Il BTp a 10 anni è tornato a rendere meno dell’1%, tra risultati favorevoli alla tenuta del governo Conte in Emilia-Romagna e caccia al rendimento sui mercati internazionali. Il miglioramento è avvenuto lungo l’intera curva delle scadenze, un fatto che fa sorridere i nostri conti pubblici, sempre che questa fase positiva duri nel tempo. Partiamo da un dato: nel 2019, il costo medio ponderato del debito pubblico emesso dal Tesoro è stato dello 0,93%, in calo dall’1,07% del 2018. Poiché i costi di emissione sono strettamente connessi all’andamento dei nostri bond sul mercato secondario, un modo per monitorare la variazione dei primi è seguire i secondi.

Come? Guardando alla scadenza che più li rappresenta.

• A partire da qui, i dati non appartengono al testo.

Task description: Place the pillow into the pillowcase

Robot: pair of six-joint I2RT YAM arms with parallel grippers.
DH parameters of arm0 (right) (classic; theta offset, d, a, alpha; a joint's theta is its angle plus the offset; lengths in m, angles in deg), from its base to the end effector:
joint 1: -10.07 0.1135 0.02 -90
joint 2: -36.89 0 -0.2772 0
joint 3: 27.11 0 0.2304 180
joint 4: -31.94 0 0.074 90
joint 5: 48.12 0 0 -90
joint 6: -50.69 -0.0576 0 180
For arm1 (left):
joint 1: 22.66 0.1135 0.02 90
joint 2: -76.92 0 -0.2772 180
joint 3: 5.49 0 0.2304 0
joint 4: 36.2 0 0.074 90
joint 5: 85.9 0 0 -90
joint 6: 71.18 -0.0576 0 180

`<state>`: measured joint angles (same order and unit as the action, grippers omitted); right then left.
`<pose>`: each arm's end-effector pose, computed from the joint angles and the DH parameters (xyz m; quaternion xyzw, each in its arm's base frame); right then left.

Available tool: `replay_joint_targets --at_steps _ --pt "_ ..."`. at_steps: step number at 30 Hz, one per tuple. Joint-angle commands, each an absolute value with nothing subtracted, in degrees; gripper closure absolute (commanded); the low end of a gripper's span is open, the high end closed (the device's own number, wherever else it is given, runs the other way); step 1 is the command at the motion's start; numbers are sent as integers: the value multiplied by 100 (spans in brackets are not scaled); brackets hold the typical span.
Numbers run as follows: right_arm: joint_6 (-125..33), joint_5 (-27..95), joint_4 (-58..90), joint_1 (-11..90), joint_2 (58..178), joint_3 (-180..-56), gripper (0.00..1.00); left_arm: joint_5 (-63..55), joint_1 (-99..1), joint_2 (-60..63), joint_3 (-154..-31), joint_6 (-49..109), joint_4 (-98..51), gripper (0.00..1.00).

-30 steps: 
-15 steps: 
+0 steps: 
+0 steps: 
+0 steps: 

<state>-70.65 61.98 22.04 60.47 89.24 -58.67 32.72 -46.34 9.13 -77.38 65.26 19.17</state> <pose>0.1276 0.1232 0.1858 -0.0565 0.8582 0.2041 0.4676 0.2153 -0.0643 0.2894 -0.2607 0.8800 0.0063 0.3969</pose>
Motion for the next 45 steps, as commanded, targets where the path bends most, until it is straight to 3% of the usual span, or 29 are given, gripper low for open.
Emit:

Il nostro stock di debito ha una vita media ponderata di poco meno di 7 anni. Dunque, il BTp a 7 anni capterebbe il costo medio complessivo. E’ un ragionamento che abbiamo svolto più volte su Investire Oggi. In questa fase, il BTp dicembre 2026 e cedola 1,25% (ISIN: IT0005210650) rappresenta alla perfezione la scadenza media del debito pubblico italiano, avendo vita residua di 7 anni meno 1 mese. E cosa ci dice questo titolo? Oggi, rende lo 0,56%, mentre nel mese di gennaio ha mediamente offerto lo 0,86%. Che si prenda come riferimento il dato mensile o quello odierno, in entrambi i casi otterremmo una percentuale inferiore rispetto allo scorso anno.

Certo, nel caso in cui i 245 miliardi di euro di bond a medio-lunga scadenza in programma per quest’anno fossero emessi mediamente allo 0,86% dell’intero gennaio, i risparmi sul 2019 sarebbero relativamente contenuti, nell’ordine di circa 170 milioni di euro. Se, invece, si attestassero allo 0,56% di oggi, il costo medio scenderebbe di 37 centesimi, corrispondenti a 900 milioni di euro, circa mezzo decimale di pil. Questo, però, a patto che il Tesoro decidesse di mantenere inalterata la vita media residua dello stock.

Perché il BTp luglio 2025 è un indice di tutto il mercato sovrano italiano

Dilemma tra scadenze e risparmi

Proprio il forte abbassamento dei costi di emissione indurrebbe a un allungamento progressivo delle scadenze, dato che oggi, ad esempio, emettere un BTp a 50 anni ci costa nettamente meno di quanto nel 2010 ci comportava l’emissione di un quinquennale.

Sarebbe logico, a parità di spesa per interessi, puntare sui titoli più longevi, con il doppio vantaggio di ridurre le emissioni nei prossimi anni, esponendoci di meno alla volatilità dei mercati, e di segnalare agli investitori la maggiore sostenibilità del nostro debito, perché una cosa sarebbe una scadenza di 1 miliardo da rifinanziare tra 2 anni, un’altra se fosse da rifinanziare tra 30 anni.

Dobbiamo ammettere, però, che ancora oggi la vita media dello stock risulta inferiore ai 7,2 anni toccati nel 2010, quando eppure i rendimenti medi ponderati dei BTp si attestavano su livelli quadrupli rispetto alla fase attuale. Questo, perché i nostri conti pubblici hanno bisogno di qualsiasi forma di risparmio immaginabile e anche perché parte della stessa minore spesa per interessi sostenuta dal governo viene deviata in favore dell’economia reale, la cui debolezza cronica non consente, purtroppo, di compiere ragionamenti di gestione più efficiente del debito e tiene sotto stress il deficit.